HOW TO COMPLETE THIS TASK. Restate word for word the line containing "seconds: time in" and every following line in the material below, up to and including the last one.

SUPPLIED INFORMATION.
============

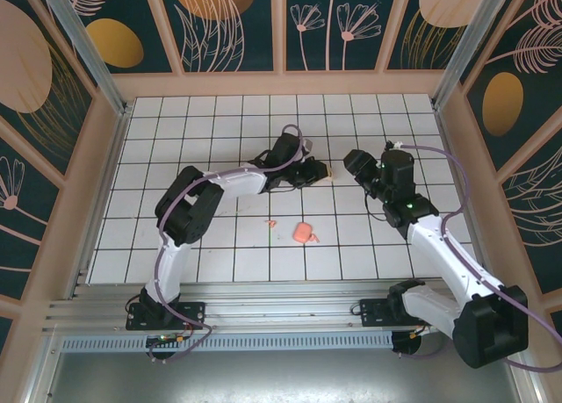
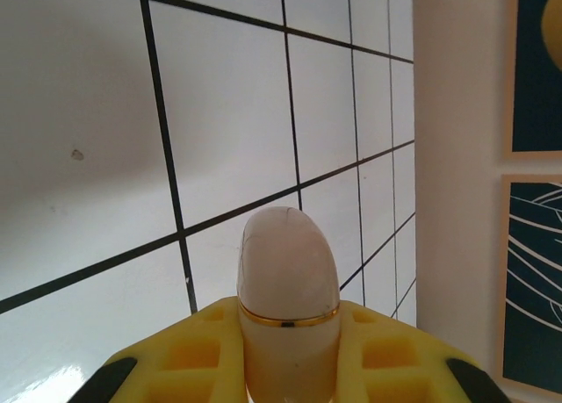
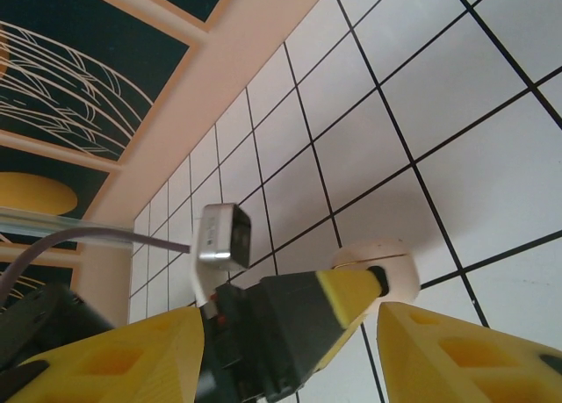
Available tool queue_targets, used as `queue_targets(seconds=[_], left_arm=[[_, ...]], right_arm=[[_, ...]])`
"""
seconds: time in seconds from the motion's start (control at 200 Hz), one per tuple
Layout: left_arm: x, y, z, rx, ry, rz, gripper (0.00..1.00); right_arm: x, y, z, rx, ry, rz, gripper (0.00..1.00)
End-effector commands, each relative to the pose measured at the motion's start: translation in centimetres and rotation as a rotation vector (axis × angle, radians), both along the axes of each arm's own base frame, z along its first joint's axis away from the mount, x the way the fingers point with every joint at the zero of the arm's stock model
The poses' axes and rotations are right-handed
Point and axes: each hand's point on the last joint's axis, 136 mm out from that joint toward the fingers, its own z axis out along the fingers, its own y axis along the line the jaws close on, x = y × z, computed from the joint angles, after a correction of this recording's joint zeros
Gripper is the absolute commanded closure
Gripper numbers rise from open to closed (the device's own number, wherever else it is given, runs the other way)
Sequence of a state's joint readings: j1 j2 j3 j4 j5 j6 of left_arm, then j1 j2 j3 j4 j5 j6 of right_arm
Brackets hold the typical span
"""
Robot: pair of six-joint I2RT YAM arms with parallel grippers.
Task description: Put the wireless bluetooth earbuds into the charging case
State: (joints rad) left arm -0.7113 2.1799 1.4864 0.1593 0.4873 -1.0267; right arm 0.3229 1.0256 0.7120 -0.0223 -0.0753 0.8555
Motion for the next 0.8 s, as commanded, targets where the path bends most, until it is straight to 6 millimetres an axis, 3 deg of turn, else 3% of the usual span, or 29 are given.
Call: queue_targets(seconds=[0.0,0.576,0.796], left_arm=[[0.8,-0.6,0.1,0.013,0.04,0.031,0.9],[1.3,-0.2,-3.7,0.085,0.104,0.103,0.85],[1.4,-0.4,-4.3,0.09,0.112,0.103,0.81]], right_arm=[[-0.2,-0.8,1.4,0.025,-0.051,-0.041,0.45],[-0.6,-1.0,2.4,0.032,-0.065,-0.044,0.45],[-0.6,-0.9,2.9,0.029,-0.071,-0.041,0.45]])
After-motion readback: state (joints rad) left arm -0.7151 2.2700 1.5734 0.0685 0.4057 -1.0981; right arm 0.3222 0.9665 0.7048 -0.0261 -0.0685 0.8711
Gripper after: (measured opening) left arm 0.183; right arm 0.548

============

ANSWER BOX.
seconds: time in seconds from the motion's start (control at 200 Hz), one per tuple
Layout: left_arm: x, y, z, rx, ry, rz, gripper (0.00..1.00); right_arm: x, y, z, rx, ry, rz, gripper (0.00..1.00)
End-effector commands, each relative to the pose measured at the motion's start: translation in centimetres and rotation as a rotation vector (axis × angle, radians), both along the axes of each arm's own base frame, z along its first joint's axis away from the mount, x the way the fingers point with every joint at the zero of the arm's stock model
The poses' axes and rotations are right-handed
Point and axes: each hand's point on the last joint's axis, 136 mm out from that joint toward the fingers, its own z axis out along the fingers, its own y axis along the line the jaws close on, x = y × z, computed from the joint angles, after a correction of this recording's joint zeros
Gripper is the absolute commanded closure
Gripper numbers rise from open to closed (the device's own number, wherever else it is given, runs the other way)
Sequence of a state's joint readings: j1 j2 j3 j4 j5 j6 of left_arm, then j1 j2 j3 j4 j5 j6 of right_arm
Brackets hold the typical span
"""
Robot: pair of six-joint I2RT YAM arms with parallel grippers.
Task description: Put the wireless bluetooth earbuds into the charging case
State: (joints rad) left arm -0.7113 2.1799 1.4864 0.1593 0.4873 -1.0267; right arm 0.3229 1.0256 0.7120 -0.0223 -0.0753 0.8555
Motion for the next 0.8 s, as commanded, targets where the path bends most, until it is straight to 6 millimetres an axis, 3 deg of turn, else 3% of the usual span, or 29 are given.
Call: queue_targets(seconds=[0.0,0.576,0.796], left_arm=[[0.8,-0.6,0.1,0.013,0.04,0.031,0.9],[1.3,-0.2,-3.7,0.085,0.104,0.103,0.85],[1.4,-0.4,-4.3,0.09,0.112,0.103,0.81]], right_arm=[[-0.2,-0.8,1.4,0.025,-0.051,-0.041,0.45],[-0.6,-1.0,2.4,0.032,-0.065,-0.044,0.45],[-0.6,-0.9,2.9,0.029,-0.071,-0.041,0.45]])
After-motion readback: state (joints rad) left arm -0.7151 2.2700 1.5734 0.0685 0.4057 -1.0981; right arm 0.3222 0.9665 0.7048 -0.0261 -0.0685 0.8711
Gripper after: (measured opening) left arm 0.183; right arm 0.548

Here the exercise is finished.